Est-ce une mode, ou une coïncidence
de projets artistiques ? Toujours est-il qu'en peu de temps, trois
films muets en noir et blanc au format (presque) carré ont
été présentés aux spectateurs, habitués
au parlant en couleur et en écran large…
The Artist était
un brillant exercice de style mais sans imagination, Tabou
a paru génial à certains et terriblement ennuyeux
à d'autres… ce Blancanieves applique les mêmes
procédés à peu de choses près : il ne
s'agit pas seulement de techniques, mais aussi de façons
de mettre en scène, avec un récit très explicatif
pour que chacun puisse comprendre l'histoire, et un jeu d'acteurs
basé sur des expressions et des regards très appuyés.
Certains diront que tout cela est formidablement poétique,
d'autres n'y verront que des outrances inutiles.
Si l'on peut faire abstraction du style et des partis pris techniques,
le scénario qui reprend les grandes lignes du conte des frères
Grimm apporte tout de même des surprises, des variations étonnantes,
une manière respectueuse de tordre le cou à un mythe.
La transposition de la trame classique dans une Espagne des années
20, avec la Corrida comme révélateur des passions,
semble assez osée mais au final plutôt efficace et
se justifiant parfaitement.

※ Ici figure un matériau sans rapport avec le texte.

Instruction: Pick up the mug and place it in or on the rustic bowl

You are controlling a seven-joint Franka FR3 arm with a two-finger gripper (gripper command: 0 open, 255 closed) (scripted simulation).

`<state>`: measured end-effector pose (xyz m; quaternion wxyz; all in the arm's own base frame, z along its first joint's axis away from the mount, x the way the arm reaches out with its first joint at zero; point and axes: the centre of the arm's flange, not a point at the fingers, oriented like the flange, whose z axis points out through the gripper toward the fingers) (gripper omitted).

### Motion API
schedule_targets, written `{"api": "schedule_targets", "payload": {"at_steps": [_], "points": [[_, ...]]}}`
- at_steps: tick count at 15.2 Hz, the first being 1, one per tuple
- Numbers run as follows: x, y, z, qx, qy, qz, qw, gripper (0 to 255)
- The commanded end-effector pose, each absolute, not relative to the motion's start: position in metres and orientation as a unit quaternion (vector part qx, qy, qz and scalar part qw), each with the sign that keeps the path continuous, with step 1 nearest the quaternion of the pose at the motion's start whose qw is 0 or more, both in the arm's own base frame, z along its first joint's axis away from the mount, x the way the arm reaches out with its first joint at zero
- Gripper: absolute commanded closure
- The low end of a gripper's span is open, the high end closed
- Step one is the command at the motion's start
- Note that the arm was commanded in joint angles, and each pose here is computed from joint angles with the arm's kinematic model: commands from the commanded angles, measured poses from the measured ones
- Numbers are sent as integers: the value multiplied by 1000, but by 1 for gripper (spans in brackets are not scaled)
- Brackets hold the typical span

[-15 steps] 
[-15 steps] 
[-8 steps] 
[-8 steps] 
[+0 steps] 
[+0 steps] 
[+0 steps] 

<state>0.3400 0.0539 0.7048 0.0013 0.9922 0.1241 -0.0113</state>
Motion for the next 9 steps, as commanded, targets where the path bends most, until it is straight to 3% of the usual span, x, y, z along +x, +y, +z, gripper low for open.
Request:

Les actrices, de la petite fille à
la vilaine "reine", en passant par la très belle
BlancaNieves, irradient littéralement, elles font écarquiller
les yeux, elles sont magnifiques. Si le film dans son ensemble souffre
un tout petit peu de longueurs (en particulier dans sa première
partie, on attend avec impatience que la petite fille grandisse
enfin), on ne s'ennuie jamais, quelques scènes procurent
des émotions fortes, autant pour l'aspect formel (splendide
photo noir et blanc) que pour ce qui se passe entre les personnages.
Néanmoins, on peut rester dubitatif devant cette volonté
de faire "comme avant". L'absence de couleurs n'empêche
pas la modernité (voir "le
ruban blanc" de Haneke, ou bien "la fille sur le pont",
de Patrice Leconte), l'absence de dialogues non plus (voir certaines
scènes magnifiques de "Golden
door"), le format qui rétrécit l'écran
a déjà été utilisé par des auteurs
qui en font une marque redevenue contemporaine (Gus Van Sant), mais
les trois en même temps ne peuvent pas éviter le sentiment
que l'on est devant un hommage ou une parodie des films des années
20… Et cela peut sembler assez vain.